= TRY IT =
Under this line are the records; write out word for word the part that begins at the line containing "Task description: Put" and ends at the line containing "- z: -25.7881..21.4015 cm", and no more.

= PROVIDED RECORDS =
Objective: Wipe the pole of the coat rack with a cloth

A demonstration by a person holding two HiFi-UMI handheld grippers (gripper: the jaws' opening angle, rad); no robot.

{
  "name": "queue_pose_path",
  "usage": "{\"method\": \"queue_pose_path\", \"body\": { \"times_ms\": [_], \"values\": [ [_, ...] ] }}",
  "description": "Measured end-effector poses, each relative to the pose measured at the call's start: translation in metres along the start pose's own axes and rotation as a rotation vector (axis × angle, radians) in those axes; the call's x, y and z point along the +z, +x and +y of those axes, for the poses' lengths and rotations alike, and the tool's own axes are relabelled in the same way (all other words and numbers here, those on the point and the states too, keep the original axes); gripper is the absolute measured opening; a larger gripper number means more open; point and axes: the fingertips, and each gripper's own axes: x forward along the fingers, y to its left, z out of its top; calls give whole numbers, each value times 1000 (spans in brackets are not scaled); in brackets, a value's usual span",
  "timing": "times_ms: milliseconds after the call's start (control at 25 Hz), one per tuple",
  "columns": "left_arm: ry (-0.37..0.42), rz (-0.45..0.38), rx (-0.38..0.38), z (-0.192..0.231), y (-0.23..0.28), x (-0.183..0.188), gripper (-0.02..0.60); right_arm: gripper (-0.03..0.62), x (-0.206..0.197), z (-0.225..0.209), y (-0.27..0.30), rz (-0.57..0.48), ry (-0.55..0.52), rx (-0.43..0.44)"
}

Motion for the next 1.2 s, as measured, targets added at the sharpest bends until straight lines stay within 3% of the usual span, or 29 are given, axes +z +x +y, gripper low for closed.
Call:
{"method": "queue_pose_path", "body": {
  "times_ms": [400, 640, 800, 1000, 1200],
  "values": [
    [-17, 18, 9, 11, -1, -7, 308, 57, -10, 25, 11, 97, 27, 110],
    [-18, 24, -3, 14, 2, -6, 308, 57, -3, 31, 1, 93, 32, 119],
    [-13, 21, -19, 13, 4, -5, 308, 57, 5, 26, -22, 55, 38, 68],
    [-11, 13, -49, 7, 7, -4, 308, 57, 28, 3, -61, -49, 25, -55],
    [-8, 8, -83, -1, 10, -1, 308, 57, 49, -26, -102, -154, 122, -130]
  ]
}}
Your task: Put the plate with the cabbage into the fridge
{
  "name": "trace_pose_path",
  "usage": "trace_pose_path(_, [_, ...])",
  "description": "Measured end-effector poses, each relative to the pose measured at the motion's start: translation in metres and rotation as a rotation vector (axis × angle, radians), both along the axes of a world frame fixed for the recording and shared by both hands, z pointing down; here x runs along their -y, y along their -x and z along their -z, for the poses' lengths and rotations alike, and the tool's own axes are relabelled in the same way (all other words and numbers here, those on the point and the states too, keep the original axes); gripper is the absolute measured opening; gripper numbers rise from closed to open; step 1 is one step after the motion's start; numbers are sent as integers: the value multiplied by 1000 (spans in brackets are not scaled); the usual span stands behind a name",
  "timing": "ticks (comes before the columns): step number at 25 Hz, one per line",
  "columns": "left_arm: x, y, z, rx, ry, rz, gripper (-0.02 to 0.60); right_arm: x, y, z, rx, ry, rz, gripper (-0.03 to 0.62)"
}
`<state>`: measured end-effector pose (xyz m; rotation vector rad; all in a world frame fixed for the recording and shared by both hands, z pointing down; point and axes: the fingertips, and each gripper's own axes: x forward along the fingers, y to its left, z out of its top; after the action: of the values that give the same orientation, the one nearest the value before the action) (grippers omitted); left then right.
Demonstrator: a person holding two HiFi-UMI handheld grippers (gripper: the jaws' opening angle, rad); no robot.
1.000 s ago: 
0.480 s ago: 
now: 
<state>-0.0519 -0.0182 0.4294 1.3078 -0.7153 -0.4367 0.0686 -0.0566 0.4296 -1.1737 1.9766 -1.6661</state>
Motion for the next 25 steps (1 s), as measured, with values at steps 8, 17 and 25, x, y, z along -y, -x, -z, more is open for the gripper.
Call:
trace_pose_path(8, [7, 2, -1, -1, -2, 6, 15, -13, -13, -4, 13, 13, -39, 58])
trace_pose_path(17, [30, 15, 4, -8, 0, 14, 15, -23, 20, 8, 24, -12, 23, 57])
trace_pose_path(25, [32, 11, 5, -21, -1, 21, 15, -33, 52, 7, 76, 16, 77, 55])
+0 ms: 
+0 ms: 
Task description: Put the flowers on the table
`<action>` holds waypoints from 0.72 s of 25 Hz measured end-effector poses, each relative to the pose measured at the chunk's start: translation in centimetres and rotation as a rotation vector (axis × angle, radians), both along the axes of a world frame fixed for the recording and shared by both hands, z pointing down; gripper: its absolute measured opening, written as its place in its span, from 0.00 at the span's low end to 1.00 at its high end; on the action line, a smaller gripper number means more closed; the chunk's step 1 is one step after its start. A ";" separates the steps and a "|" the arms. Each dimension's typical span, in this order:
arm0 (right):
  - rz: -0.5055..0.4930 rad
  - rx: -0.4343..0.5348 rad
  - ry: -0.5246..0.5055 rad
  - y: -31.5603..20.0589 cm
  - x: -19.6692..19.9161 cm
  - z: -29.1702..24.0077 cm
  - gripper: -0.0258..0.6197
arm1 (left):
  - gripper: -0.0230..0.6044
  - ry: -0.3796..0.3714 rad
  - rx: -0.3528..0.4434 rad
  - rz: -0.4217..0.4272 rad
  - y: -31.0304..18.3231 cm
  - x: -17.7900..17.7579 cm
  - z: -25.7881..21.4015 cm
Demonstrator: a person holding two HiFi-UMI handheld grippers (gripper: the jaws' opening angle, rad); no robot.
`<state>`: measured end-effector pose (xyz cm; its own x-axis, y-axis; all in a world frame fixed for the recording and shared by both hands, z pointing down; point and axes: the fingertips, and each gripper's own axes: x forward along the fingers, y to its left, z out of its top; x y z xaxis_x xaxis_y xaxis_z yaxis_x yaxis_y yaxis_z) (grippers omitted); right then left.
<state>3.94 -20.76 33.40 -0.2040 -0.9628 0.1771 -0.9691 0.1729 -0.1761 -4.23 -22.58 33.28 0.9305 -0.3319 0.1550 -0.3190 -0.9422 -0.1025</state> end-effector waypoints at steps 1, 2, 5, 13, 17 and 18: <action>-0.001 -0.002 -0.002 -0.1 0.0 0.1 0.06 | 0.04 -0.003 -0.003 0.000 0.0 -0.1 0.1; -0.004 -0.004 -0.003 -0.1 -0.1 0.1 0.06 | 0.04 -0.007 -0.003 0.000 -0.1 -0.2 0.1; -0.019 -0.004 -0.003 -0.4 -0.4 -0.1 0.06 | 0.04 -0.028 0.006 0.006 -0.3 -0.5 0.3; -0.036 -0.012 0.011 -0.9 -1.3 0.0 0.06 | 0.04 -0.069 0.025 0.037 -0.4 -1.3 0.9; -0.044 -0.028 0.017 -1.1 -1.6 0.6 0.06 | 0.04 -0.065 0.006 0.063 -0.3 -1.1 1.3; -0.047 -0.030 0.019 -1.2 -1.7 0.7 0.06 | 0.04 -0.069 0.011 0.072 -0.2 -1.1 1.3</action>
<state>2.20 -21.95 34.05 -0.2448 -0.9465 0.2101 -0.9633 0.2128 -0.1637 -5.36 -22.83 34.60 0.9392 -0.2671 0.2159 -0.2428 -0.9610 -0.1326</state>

= COMPLETED EXERCISE =
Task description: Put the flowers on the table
`<action>` holds waypoints from 0.72 s of 25 Hz measured end-effector poses, each relative to the pose measured at the chunk's start: translation in centimetres and rotation as a rotation vector (axis × angle, radians), both along the axes of a world frame fixed for the recording and shared by both hands, z pointing down; gripper: its absolute measured opening, written as its place in its span, from 0.00 at the span's low end to 1.00 at its high end; on the action line, a smaller gripper number means more closed; the chunk's step 1 is one step after its start. A ";" separates the steps and a "|" the arms. Each dimension's typical span, in this order:
arm0 (right):
  - rz: -0.5055..0.4930 rad
  - rx: -0.4343..0.5348 rad
  - ry: -0.5246..0.5055 rad
  - y: -31.5603..20.0589 cm
  - x: -19.6692..19.9161 cm
  - z: -29.1702..24.0077 cm
  - gripper: -0.0258..0.6197
arm1 (left):
  - gripper: -0.0230..0.6044
  - ry: -0.3796..0.3714 rad
  - rx: -0.3528..0.4434 rad
  - rz: -0.4217..0.4272 rad
  - y: -31.0304..18.3231 cm
  - x: -17.7900..17.7579 cm
  - z: -25.7881..21.4015 cm

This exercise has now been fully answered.